Во время отсутствия архиепископа протоиерей Вознесенского собора был после своего собрата протоиерея собора св. Софии вторым по значению духовным лицом во всей Сибири. Когда он торжественно совершал богослужение в роскошном облачении, присланном царевной Ириной[882], то можно было только любоваться его стройной фигурой аскета и благолепием его движений и речей; когда же он проходил по улицам с высоким посохом с позолоченными яблоками, ношение которого ему впоследствии поставят в укор[883], то он должен был внушать благоговейное почтение бесчисленным нарушителям своего христианского долга, обитавшим в Тобольске – этом губительном Вавилоне. Он ведь особенно преследовал самые обыкновенные для них пороки: разврат и пьянство, при этом он не ограничивался одной лишь проповедью, он и действовал.

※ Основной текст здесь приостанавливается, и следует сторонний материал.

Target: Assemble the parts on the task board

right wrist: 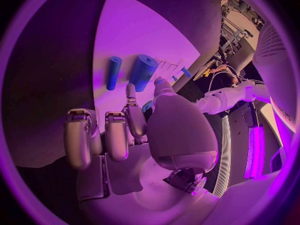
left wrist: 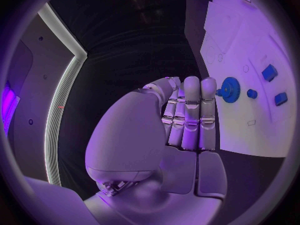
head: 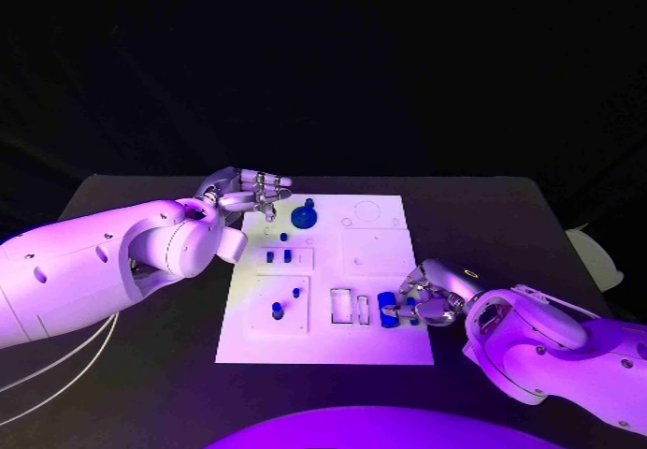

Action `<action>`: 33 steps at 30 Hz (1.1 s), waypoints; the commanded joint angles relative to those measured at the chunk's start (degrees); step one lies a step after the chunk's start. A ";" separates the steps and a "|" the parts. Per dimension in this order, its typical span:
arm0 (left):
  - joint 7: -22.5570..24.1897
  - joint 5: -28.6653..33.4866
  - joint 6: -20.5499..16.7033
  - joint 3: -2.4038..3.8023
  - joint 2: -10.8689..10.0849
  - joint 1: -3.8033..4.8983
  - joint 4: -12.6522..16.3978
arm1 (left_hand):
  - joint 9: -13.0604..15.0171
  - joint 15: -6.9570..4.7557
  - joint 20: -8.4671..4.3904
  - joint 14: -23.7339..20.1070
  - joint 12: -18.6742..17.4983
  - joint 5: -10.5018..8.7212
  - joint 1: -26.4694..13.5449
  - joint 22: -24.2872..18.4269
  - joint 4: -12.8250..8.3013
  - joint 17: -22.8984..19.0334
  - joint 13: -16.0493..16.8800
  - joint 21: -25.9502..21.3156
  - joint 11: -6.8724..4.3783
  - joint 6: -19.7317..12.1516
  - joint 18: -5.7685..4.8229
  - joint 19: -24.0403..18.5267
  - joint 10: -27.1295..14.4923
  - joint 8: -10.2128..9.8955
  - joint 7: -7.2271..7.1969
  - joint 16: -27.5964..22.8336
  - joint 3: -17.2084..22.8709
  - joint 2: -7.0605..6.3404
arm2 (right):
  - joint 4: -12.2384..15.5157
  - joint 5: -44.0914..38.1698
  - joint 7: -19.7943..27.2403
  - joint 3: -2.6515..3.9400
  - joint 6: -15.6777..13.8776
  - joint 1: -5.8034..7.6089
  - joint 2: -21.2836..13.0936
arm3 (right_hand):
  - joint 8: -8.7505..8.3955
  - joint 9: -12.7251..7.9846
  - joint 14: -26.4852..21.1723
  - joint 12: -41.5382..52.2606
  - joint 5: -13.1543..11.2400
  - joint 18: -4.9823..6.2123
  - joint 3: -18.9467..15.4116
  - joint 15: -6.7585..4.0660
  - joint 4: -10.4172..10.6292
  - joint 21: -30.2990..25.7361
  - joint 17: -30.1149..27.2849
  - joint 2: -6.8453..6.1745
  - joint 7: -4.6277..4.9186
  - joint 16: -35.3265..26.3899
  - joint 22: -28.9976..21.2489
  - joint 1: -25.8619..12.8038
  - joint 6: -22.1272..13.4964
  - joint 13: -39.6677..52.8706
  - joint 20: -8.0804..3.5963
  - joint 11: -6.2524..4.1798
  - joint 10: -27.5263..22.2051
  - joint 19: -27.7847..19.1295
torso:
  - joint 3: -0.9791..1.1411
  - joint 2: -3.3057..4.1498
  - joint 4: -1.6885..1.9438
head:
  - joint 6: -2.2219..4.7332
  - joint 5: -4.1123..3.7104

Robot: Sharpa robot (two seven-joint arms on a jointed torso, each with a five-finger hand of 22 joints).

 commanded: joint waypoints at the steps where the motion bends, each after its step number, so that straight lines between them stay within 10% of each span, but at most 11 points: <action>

Однажды, около полуночи, какому-то пьяному монаху взбрело на ум стать прямо под окнами протопопского дома и закричать: «Наставник, наставник, дай мне скоро Царство небесное!» Вся семья в это время как раз собиралась совершать домашнюю службу. Пришлось волей-неволей открыть дверь настойчивому непрошенному гостю. Аввакум прервал богослужение и принял его. «Чесо просиши?» – спросил он вошедшего. «Хощу Царства небесного, скоро, скоро!» – «Можеши ли ты испити чашу, еяже ти поднесу?» – «Могу! – давай в сий час, не закосня». Пономарю было приказано поставить посреди комнаты стул с топором, которым рассекали мясо, и одновременно приготовить толстую веревку. Сам Аввакум взял книгу и стал читать отходную. Монах удивился. Но, когда ему велели положить голову на стул, и притянули веревкой за шею, он начал кричать:
«Государь, виноват. – пощади, помилуй!» Опьянение сразу же прошло. Но этим наказание не ограничилось. Аввакум вложил ему в руку четки и приказал сделать сто пятьдесят земных поклонов. Стоя на коленях перед иконой, протопоп громко читал молитву Исусову; монах также стоял на коленях, без рясы и вслед за Аввакумом клал земные поклоны; позади же него стоял пономарь и отсчитывал поклоны соответствующими ударами веревки по спине кающегося. Лишь когда монах уже едва дышал, Аввакум освободил его; одним прыжком очутился он на улице. «Отче, отче! Мантию и клобук возми!» – кричал ему вслед пономарь. – «Горите вы и со всем», – закричал взбешенный монах. Однако через месяц после этого происшествия он вернулся к Аввакуму среди бела дня, подошел к окну, произнес с сокрушенным видом молитву Исусову, как бы прося о разрешении быть снова принятым в общение. Протопоп в это время читал Библию: «Пойди Библию слушать в избу». «Не смею-де, государь, и гледеть на тобя, – прости, согрешил!». Конечно, он был прощен, ему отдали его вещи, и впоследствии, встречаясь с Аввакумом, он еще издали низко ему кланялся.
Эта сцена, а также и некоторые другие черты его частной жизни в Тобольске, очень живо дают нам почувствовать то, как текла его жизнь: ночное бдение, служба дома, чтение благочестивых книг у окна, назидательные приемы по отношению к своей пастве. Можно рассматривать это наказание как жестокое и дурного вкуса. Но нужно вспомнить, что дело касалось монаха, вдвойне виновного, который нагонял страх и на сам монастырь, и на весь город: «Никто не решался с ним говорить». И надо учесть то, что успех у Аввакума был полный. С того времени архимандрит и монахи его монастыря не могли им нахвалиться; воеводы благодарили Аввакума за него. Надо добавить, что этот способ сурового лечения не доставлял никакого удовольствия тому, кто его применял: наоборот, четверть века спустя он вспомнит о нем как о трудном испытании[884].